Editors’ Blog

SMITH Live Story Shows—NYC, London, DC—Jan., Feb., March, April

January 9th, 2012 by Larry Smith

SMITH Magazine is meant to be a 360 storytelling experience, from our web site to our books to our live storytelling shows and slams. We’ve got a huge line-up of live events this winter and spring and hope you’ll join us for evenings of fun, surprising, inspirational storytelling. (The crowds are extremely smart and attractive, too.)

January 9, NYC: The Moment book reading at McNally Jackson Books, 7pm, 52 Prince St., with A.J. Jacobs, Alan Rabinowitz, Mira Ptacin, Matt Dojny, Karol Nielsen, Jerry Ma, Piper Kerman, Vivian Chum, and Gillian Laub.

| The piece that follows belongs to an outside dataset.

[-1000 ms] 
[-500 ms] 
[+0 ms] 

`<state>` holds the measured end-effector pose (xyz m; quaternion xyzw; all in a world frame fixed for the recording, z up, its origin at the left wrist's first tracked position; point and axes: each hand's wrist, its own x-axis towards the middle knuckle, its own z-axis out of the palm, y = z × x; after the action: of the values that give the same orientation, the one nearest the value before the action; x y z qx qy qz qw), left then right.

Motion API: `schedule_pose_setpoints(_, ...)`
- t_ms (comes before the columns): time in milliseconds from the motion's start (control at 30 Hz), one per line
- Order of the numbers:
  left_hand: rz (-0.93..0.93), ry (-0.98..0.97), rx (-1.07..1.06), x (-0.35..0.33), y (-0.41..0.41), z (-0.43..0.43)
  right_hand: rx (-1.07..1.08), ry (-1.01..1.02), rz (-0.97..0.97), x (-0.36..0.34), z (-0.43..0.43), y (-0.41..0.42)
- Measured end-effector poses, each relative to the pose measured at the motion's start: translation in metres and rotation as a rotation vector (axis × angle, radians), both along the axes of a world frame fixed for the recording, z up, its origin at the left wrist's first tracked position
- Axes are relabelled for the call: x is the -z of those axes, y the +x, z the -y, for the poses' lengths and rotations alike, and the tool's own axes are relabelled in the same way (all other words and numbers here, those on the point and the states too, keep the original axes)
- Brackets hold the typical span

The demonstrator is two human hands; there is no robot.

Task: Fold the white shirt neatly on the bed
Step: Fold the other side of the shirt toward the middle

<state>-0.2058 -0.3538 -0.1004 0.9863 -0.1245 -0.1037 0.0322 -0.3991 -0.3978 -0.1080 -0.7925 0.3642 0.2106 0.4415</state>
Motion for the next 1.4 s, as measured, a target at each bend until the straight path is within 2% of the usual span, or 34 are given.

January 26, Brooklyn: The Moment book reading at Greenlight Books, 686 Fulton St. Brooklyn 7:30pm, with after-party for SMITH Mag’s 6th anniversary. With Josh Axelrod, Summer Pierre, Daniel DiClerico, Alaa Majeed, Julie Metz, Saïd Sayrafiezadeh, Piper Kerman, Vivian Chum, Jeff Chuch, Fiona Mazel, Colin Nissan, Emily Steinberg, Cheryl Della Pietra, and Gillian Laub.
Read more »

Happy National Smith Day. And Now We Are 6.

January 6th, 2012 by Larry Smith

Six years ago, on January 6, 2006, I launched SMITH Magazine. It was about time.

For three years prior, I wandered in the media desert, looking for funding or a fancy publishing partner. I got meetings because I had been working in magazines for a while and had a prototype created by legendary art director Robert Priest (whose SMITH logo still graces these pages today). I preached the gospel of what I called, “A new kind of magazine, a print/web hybrid that would be written by everyone and edited by professionals.” And then I was shown the door.

What to do? It was time to stop looking up and start looking around, as well as inward. My co-founder was my old college buddy, Tim Barkow, who frequently reminded me that we’d never create something new if we attempted to do so the old way, with the old rules. Inventive independent media makers like Dave Eggers, Shoshana Berger, Deanna Brown, and Lisa Haines all said the same thing: just do it, dude. And so we did. On January 6, 2006, National Smith Day (a day which existed already in honor of John Smith, one of the early Jamestown, Va., settlers, and/or 19th century mountaineer Jedediah Smith), we launched SMITH online.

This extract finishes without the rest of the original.